Neanche il tema del calcolo degli interessi è stato trascurato, come si evince dalla lettura delle pagg. 9 e segg. della medesima sentenza, nelle quali, premessa appunto la necessità di esaminare la contestazione degli appellanti “concernente la misura degli interessi sul debito relativamente al periodo successivo alla messa in sofferenza dei crediti”, si procede ad una motivata analisi del tema anche alla luce delle pattuizioni destinate a regolare lo specifico rapporto bancario di cui si tratta.

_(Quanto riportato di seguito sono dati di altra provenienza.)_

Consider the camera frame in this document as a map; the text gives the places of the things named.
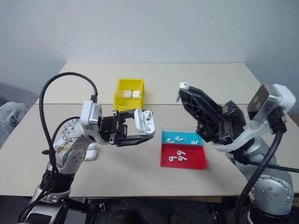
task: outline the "white wall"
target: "white wall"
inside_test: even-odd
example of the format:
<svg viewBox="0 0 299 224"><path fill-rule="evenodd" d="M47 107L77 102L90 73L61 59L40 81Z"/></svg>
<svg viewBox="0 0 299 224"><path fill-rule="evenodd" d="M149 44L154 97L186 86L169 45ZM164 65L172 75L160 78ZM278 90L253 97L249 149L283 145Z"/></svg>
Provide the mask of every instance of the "white wall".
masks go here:
<svg viewBox="0 0 299 224"><path fill-rule="evenodd" d="M299 97L298 0L1 2L6 84L37 92L64 60L246 62Z"/></svg>

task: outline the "blue tray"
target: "blue tray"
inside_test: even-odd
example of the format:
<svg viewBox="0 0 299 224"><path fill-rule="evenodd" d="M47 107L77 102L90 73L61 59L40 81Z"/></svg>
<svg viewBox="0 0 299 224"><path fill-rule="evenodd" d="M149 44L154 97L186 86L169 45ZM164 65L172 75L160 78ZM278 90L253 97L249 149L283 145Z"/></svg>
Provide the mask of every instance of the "blue tray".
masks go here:
<svg viewBox="0 0 299 224"><path fill-rule="evenodd" d="M175 137L178 136L180 139L183 138L182 141L176 141ZM171 144L182 144L182 145L193 145L191 144L192 141L198 141L196 145L193 146L202 146L201 137L196 133L188 133L188 132L165 132L162 129L162 136L161 142L162 143L169 143L166 139L171 139Z"/></svg>

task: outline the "yellow plastic tray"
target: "yellow plastic tray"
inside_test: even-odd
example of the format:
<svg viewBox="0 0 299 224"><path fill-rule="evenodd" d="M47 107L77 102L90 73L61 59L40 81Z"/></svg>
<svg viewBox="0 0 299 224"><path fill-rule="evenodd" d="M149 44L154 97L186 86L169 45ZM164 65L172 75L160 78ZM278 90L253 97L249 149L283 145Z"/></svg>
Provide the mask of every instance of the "yellow plastic tray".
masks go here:
<svg viewBox="0 0 299 224"><path fill-rule="evenodd" d="M139 90L139 99L124 99L122 92L124 90ZM143 79L120 78L113 97L115 111L127 111L143 107L144 82Z"/></svg>

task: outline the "black cable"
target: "black cable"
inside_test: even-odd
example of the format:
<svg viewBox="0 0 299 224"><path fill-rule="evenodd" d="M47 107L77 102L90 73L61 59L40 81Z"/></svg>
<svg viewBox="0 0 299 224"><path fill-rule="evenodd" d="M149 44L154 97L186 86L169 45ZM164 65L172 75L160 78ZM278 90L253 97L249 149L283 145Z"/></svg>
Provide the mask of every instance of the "black cable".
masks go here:
<svg viewBox="0 0 299 224"><path fill-rule="evenodd" d="M260 162L257 162L257 161L249 161L248 164L259 166L261 163L260 163ZM272 164L268 164L268 165L267 165L267 168L271 168L271 169L279 169L279 170L283 170L283 171L299 173L299 169L291 168L291 167L282 167L282 166L277 166L277 165L272 165Z"/></svg>
<svg viewBox="0 0 299 224"><path fill-rule="evenodd" d="M47 139L47 142L48 142L48 145L49 145L49 159L50 159L50 163L52 165L52 170L51 170L51 174L50 174L50 178L49 180L47 181L44 189L41 191L41 193L39 194L39 196L36 198L35 201L33 201L32 203L30 203L27 208L25 208L19 215L19 219L18 221L19 222L24 222L25 218L27 217L27 215L30 213L30 211L32 210L32 208L34 207L34 205L44 197L44 193L46 192L47 188L50 186L52 180L53 180L53 177L54 177L54 173L56 172L57 174L59 174L59 171L56 167L56 157L55 157L55 149L53 147L53 143L52 143L52 139L50 137L50 133L48 131L48 128L47 128L47 124L46 124L46 120L45 120L45 116L44 116L44 110L43 110L43 99L44 99L44 95L46 93L46 90L48 88L48 86L56 79L62 77L62 76L78 76L78 77L81 77L83 79L85 79L86 81L88 81L92 87L93 87L93 90L94 90L94 93L91 95L91 100L93 102L97 102L97 96L98 96L98 90L97 90L97 87L95 86L95 84L93 83L93 81L91 79L89 79L88 77L86 76L83 76L79 73L76 73L76 72L64 72L64 73L60 73L56 76L53 76L51 79L49 79L46 84L43 86L42 90L41 90L41 94L40 94L40 97L39 97L39 114L40 114L40 118L41 118L41 123L42 123L42 127L43 127L43 131L45 133L45 136L46 136L46 139ZM55 135L53 135L53 139L55 139L56 135L57 135L57 132L58 130L56 130L54 132Z"/></svg>
<svg viewBox="0 0 299 224"><path fill-rule="evenodd" d="M66 123L68 122L69 120L73 120L73 119L80 119L80 117L71 117L71 118L68 118L68 119L65 119L64 121L62 121L58 127L56 128L55 132L53 133L52 135L52 144L54 144L54 141L55 141L55 138L57 136L57 133L59 132L60 128ZM20 215L19 215L19 222L21 222L21 218L23 217L23 214L26 212L26 214L24 214L24 218L27 217L27 215L29 214L29 212L33 209L33 207L35 206L35 204L41 200L43 197L45 197L47 194L49 194L51 192L51 190L53 189L53 187L51 189L49 189L47 192L45 192L45 190L49 187L50 185L50 182L49 184L47 184L47 186L44 188L43 191L41 191L41 193L39 194L39 196L33 201L31 202L24 210L21 211Z"/></svg>
<svg viewBox="0 0 299 224"><path fill-rule="evenodd" d="M246 199L246 196L248 195L251 188L254 186L254 184L258 180L259 176L265 170L265 168L268 165L269 161L271 160L271 158L275 154L275 152L276 152L276 150L277 150L277 148L280 144L280 141L282 139L282 136L283 136L284 132L285 132L285 130L283 130L283 129L278 129L277 130L275 138L274 138L267 154L265 155L265 157L261 161L260 165L255 170L253 175L250 177L250 179L248 180L246 186L244 187L243 191L241 192L240 196L238 197L237 203L235 205L235 221L236 221L237 224L241 224L240 223L241 208L242 208L243 202Z"/></svg>

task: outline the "cable connector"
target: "cable connector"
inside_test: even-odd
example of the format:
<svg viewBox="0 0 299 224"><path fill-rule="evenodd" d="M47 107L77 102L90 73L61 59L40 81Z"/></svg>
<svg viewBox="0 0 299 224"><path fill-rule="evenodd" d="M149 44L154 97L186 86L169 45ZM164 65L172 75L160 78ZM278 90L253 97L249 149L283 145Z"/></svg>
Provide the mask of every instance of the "cable connector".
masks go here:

Non occorre poi aggiungere che le critiche rivolte al modo in cui tale rapporto è stato ricostruito, al fine della determinazione del tasso d’interesse applicabile, attengono al merito della controversia e si sottraggono quindi al giudizio di legittimità, nel quale non è dato procedere ad un riesame delle risultanze istruttorie, onde neppure è possibile in questa sede valutare se davvero, come le ricorrenti sostengono, l’importo indicato come debito per capitale alla data di richiesta del decreto ingiuntivo da parte della banca già comprendesse una quota di interessi calcolati ad un tasso superiore al dovuto.

3.2. Del pari infondata è la doglianza concernente il mancato accoglimento della pretesa risarcitoria formulata dagli opponenti a decreto ingiuntivo.

Detta pretesa, motivata dall’esorbitanza dell’importo per il quale la banca ha agito in via monitoria ed ha poi ipotecato i beni degli ingiunti, appare astrattamente riconducibile alla previsione dell’art. 96 c.p.c..

La possibilità di emettere una condanna al risarcimento dei danni a norma di tale articolo presuppone, però, che la parte condannata sia rimasta soccombente nel giudizio in cui si assume essa abbia temerariamente agito o resistito; e siffatta condizione non ricorre, nel caso di specie, dovendosi la soccombenza valutare in relazione all’esito complessivo del giudizio di opposizione al decreto ingiuntivo e non solo in funzione della revoca di questo.

E’ poi appena il caso di aggiungere che il carattere funzionale della competenza attribuita al giudice della causa dal citato art. 96 preclude l’ammissibilità stessa di una domanda di condanna generica al risarcimento, che presupporrebbe l’attribuzione ad un diverso giudice del compito di provvedere alla liquidazione (cfr. Cass. 17016/03, Cass. 17155/09, ed altre conformi).

4. Il ricorso deve, pertanto, essere rigettato, con conseguente condanna delle ricorrenti al pagamento delle spese del giudizio di legittimità, liquidate in Euro 4.000,00 per onorari e 200,00 per esborsi, oltre alle spese generali ed agli accessori di legge.

PQM

La corte rigetta il ricorso e condanna le ricorrenti al pagamento delle spese del giudizio di legittimità, liquidate in Euro 4.000,00 per onorari e 200,00 per esborsi, oltre alle spese generali ed agli accessori di legge.

Così deciso in Roma, il 8 giugno 2010.